Uma alquimia vista de longe

Jornalista norte-americano deu a senha para o otimismo no XX Fórum Nacional ao afirmar que o futuro do Brasil é agora

A idéia de que o Brasil vive um momento extraordinário, uma espécie de ponto de virada que, bem aproveitado, pode levá-lo a deixar definitivamente para trás sua história de subdesenvolvimento para ingressar, enfim, na rota de uma economia e uma sociedade verdadeiramente desenvolvidas, com peso inequívoco no jogo internacional que vai desenhar a face do mundo das próximas décadas, foi insistentemente apresentada, reiterada e debatida no XX Fórum Nacional, realizado na sede do Banco Nacional de Desenvolvimento Econômico e Social (BNDES), no Rio de Janeiro, de 26 a 30 de maio. Do presidente da República, Luiz Inácio Lula da Silva, passando por quatro ministros, presidentes das maiores empresas brasileiras públicas e privadas, economistas, entre eles um detentor de Prêmio Nobel, historiadores, sociólogos, políticos e outros respeitados profissionais, mais de 50 palestrantes compuseram uma espécie de coro, afinado como raramente se vê, a repetir que, a despeito de seus inúmeros problemas econômicos e sociais, o Brasil pode, sim, continuar a se desenvolver consistentemente pelos próximos anos, a ponto de criar uma espécie de “novo mundo nos trópicos”. E isso com a economia mundial movendo-se “sob o signo da incerteza”, como dito por tantos.

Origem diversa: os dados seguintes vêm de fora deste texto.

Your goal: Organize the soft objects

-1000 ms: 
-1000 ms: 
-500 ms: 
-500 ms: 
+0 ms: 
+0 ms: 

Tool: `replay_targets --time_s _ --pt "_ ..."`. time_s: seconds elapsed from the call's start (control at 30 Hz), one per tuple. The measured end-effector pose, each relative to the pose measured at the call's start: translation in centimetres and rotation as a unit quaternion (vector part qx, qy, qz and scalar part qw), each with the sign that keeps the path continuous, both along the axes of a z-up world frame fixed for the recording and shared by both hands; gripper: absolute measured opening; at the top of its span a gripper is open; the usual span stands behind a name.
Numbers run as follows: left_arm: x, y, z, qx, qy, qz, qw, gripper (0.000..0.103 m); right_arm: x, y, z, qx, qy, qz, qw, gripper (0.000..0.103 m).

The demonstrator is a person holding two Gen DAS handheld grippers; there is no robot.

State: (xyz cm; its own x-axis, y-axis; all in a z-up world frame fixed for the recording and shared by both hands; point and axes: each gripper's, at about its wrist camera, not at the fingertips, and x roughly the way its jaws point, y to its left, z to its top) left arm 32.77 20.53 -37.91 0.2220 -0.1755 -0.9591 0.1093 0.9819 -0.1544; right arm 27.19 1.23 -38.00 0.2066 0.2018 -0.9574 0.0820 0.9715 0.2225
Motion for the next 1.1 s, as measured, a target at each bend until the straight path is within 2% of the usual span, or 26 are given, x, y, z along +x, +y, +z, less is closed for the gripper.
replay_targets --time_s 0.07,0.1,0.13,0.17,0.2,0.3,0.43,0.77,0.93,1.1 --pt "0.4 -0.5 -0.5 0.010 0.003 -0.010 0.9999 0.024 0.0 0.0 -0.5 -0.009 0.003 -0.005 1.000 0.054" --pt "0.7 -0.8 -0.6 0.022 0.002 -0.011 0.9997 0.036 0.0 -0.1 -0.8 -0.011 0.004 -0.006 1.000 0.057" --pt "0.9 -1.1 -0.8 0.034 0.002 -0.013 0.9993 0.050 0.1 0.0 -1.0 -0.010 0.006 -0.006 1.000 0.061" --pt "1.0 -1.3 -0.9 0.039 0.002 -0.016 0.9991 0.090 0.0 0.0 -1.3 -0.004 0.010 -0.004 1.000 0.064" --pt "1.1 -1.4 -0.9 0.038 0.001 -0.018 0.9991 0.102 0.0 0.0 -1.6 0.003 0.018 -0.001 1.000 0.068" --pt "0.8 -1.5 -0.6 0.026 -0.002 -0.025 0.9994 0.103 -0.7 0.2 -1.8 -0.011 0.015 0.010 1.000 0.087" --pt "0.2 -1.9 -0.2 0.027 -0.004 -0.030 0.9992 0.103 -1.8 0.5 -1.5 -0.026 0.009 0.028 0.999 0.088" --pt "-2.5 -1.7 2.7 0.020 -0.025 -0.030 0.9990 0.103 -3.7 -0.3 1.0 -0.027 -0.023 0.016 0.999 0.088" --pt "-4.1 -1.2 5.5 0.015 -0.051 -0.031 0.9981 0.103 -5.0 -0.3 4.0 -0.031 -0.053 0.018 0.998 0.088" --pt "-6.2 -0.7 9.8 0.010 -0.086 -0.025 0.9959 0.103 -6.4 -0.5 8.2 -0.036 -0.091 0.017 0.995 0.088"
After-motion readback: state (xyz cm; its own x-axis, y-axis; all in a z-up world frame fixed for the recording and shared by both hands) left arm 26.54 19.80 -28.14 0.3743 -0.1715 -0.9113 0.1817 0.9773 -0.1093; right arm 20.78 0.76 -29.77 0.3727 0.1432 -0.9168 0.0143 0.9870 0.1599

As razões para o otimismo, mesmo cauteloso em alguns casos, ligam-se simultaneamente aos dados de crescimento da indústria e do agronegócio nos últimos anos, aos animadores achados de novas reservas de petróleo, e de outro lado às projeções positivas para a economia brasileira ante uma crise internacional de oferta de alimentos e mais uma crise já delineada no setor do petróleo. Ao longo de toda a semana do fórum insistiu-se nas características da economia brasileira que lhe asseguram algumas preciosas vantagens competitivas nesse momento, caso da solidez da estrutura do agronegócio para a produção de grãos e outros alimentos que o mundo demanda, incluindo aí a disponibilidade de terras agricultáveis.Vantagem também citada foi a liderança brasileira na produção de etanol, percebido como um trunfo especial ante a questão contemporânea da produção de energia. A Floresta Amazônica e a rica biodiversidade do país foram outros elementos que entraram na conta. Em oposição, o nível de educação geral, a violência, o caos urbano nas maiores cidades brasileiras foram, entre vários outros, alguns dos pontos debatidos para refrear o risco do entusiasmo ingênuo.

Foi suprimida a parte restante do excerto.